The Pharmaceutical Industry Turns To RFID As One Cure for Many Problems
Drug counterfeiting may cost the worldwide pharmaceutical industry more than US$30 billion annually. Radio frequency identification – RFID – seen as one way to lower that cost, has its own defining characteristics. Issues of drug counterfeiting and patient safety differentiate it from RFID in retail markets.
To minimize this wastage, and to raise the level of safety for patients, some companies are embracing RFID tagging of drug shipments at the item level. At least three major manufacturers – Pfizer, GlaxoSmithKline and Purdue Pharma – have announced plans to tag their products.
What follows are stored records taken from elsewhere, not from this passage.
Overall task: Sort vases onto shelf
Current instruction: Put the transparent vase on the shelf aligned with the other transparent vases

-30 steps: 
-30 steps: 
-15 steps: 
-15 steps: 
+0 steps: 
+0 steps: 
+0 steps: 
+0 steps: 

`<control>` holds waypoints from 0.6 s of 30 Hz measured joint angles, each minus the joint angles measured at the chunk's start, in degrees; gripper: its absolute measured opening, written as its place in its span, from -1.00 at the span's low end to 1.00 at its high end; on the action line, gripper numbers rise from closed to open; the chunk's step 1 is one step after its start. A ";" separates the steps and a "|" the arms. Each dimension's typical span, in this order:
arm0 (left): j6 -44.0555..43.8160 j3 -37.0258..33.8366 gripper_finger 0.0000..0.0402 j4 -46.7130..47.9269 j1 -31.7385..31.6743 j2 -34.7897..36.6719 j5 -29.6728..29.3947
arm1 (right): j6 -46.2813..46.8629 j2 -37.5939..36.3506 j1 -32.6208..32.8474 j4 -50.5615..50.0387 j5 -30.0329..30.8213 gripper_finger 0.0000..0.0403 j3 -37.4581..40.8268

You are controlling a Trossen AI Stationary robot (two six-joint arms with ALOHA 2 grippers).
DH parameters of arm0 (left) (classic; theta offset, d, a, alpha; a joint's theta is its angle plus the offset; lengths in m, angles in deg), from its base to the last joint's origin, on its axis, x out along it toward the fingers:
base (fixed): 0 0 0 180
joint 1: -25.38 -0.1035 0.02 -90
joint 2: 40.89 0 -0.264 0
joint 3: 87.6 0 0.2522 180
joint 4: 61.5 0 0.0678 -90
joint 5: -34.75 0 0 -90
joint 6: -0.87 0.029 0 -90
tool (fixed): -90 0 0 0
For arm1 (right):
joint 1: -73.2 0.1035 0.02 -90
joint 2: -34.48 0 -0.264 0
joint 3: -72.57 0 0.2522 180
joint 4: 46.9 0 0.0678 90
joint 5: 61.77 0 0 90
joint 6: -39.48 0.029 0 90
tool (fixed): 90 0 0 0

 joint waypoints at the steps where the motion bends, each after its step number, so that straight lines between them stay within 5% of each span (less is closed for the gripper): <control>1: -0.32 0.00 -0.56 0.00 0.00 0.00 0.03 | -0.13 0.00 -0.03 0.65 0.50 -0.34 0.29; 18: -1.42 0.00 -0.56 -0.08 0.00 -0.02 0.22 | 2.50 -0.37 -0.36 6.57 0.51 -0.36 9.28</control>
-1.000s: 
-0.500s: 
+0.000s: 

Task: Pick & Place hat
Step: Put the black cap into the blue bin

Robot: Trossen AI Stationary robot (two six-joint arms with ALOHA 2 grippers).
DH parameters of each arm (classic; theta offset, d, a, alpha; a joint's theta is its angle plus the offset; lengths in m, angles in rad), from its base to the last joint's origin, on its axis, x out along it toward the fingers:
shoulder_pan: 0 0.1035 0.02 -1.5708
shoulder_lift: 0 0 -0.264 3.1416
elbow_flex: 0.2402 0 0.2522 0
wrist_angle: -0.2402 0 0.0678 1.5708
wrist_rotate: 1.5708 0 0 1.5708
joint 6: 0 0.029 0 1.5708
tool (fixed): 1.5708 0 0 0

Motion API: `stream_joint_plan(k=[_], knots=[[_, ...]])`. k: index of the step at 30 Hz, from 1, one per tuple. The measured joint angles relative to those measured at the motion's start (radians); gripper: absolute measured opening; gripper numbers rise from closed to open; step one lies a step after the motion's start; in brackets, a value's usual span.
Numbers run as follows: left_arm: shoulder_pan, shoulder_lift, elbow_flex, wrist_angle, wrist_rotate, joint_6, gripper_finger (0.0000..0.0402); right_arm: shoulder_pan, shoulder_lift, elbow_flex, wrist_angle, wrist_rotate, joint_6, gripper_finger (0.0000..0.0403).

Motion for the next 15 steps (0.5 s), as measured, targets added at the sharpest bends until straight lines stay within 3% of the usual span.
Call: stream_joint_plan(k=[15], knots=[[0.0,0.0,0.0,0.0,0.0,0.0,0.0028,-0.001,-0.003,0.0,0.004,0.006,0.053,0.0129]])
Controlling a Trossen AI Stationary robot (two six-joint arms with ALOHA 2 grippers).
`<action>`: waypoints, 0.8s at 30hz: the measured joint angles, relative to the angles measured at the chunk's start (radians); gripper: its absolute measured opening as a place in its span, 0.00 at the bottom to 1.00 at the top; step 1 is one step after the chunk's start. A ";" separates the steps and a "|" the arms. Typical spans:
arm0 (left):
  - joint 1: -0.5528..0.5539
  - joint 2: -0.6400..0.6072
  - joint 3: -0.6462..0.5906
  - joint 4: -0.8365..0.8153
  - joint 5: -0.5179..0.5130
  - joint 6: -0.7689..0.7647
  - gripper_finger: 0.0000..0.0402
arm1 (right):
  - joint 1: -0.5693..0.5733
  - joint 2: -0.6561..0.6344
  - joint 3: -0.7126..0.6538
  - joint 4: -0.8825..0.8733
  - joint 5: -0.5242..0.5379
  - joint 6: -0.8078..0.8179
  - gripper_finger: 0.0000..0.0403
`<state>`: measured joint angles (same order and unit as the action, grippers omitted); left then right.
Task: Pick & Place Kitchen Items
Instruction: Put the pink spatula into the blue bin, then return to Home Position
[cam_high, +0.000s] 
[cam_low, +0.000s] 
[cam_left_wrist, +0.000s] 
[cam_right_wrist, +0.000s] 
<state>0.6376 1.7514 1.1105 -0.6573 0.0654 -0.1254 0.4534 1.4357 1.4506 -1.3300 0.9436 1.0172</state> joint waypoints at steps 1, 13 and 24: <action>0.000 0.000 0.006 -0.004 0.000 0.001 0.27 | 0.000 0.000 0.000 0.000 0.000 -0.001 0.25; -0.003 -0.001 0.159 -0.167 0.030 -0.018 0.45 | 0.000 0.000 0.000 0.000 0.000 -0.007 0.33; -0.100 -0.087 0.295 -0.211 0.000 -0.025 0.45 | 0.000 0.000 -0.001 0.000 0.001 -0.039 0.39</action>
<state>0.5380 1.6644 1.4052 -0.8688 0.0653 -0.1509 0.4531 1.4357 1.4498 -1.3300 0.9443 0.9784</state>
A new ABI Research study, “The RFID Life Sciences Market” examines the forces driving pharmaceutical companies to implement RFID systems, as well as the benefits they will provide.
The FDA has recommended tracking in the pharmaceutical supply chain, and state governments in the U.S. – beginning with Florida and California – are starting to mandate “pedigrees”: verification of drug shipments’ integrity from manufacturer to retailer. While none of these initiatives requires the use of RFID, they do recommend it. According to analyst Sara Shah, the state pedigrees, which will take effect over the next two years, are pushing companies to adopt RFID.
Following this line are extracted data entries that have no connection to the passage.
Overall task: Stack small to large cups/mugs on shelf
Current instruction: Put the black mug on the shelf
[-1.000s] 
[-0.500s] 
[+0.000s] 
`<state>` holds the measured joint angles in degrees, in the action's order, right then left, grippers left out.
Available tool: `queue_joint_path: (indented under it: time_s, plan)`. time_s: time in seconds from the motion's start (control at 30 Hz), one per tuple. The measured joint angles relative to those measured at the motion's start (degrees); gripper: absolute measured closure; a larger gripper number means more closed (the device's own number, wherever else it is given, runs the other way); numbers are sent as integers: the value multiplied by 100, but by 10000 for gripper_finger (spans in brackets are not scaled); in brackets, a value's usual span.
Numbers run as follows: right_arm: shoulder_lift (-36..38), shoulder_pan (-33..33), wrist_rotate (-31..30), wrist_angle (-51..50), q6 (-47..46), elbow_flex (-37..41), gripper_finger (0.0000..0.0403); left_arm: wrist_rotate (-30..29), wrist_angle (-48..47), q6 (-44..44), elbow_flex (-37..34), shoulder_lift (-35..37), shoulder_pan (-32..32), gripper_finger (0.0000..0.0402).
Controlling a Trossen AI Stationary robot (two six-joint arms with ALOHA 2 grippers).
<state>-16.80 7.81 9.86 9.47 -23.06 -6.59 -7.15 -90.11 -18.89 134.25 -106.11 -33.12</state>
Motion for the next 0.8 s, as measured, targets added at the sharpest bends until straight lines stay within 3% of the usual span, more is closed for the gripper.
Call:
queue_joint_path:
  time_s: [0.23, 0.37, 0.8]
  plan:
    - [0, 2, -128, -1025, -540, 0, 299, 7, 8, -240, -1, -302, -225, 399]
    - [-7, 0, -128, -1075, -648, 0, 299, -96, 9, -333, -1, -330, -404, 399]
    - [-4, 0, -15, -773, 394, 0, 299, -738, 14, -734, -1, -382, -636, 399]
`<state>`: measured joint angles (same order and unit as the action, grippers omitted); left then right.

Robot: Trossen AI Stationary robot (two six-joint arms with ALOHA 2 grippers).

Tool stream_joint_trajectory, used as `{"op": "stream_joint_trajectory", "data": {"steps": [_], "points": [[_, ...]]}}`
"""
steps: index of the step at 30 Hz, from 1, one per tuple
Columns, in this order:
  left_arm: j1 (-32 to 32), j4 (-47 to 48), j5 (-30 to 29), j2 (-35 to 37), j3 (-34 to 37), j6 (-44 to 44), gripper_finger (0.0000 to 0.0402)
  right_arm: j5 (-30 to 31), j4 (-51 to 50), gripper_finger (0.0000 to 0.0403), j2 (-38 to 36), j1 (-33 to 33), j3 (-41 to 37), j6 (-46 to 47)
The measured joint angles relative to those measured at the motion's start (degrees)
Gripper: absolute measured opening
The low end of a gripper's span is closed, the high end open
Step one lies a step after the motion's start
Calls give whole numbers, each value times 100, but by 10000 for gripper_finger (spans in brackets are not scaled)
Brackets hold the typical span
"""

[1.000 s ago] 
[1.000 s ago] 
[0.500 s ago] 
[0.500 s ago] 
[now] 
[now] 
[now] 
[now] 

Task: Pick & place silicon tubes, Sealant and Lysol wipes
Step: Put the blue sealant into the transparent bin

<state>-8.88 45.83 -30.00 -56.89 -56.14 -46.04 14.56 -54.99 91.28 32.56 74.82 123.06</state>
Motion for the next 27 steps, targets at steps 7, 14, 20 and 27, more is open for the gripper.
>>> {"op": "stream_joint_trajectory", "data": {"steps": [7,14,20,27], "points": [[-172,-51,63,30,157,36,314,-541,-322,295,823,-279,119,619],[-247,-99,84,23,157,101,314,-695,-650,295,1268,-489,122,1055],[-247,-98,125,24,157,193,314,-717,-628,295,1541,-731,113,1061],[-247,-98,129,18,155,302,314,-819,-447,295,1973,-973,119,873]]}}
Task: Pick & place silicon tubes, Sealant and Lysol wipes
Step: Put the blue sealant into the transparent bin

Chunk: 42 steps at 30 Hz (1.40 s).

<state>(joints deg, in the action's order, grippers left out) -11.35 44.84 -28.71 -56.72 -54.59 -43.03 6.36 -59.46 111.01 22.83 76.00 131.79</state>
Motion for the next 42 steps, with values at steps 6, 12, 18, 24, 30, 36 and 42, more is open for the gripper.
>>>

“While RFID will address patient safety issues,” says Shah, “it will also bring down costs for pharmaceutical companies. Tagging items through the supply chain provides increased visibility and enables executives to make better and timelier business decisions.”
Now that the EPCglobal standard has been ratified, Shah believes, high-volume production will see tag prices start to fall in the third quarter of 2005.
“With the industry losing $2 billion due to overstock and expiry and $30 billion due to counterfeiting, there is an opportunity for RFID to right the ship,” she says. “Supply chain visibility and real-time data-driven supply chain information-sharing solutions can help troubled pharmaceutical makers, distributors, and retailers to strengthen performance.”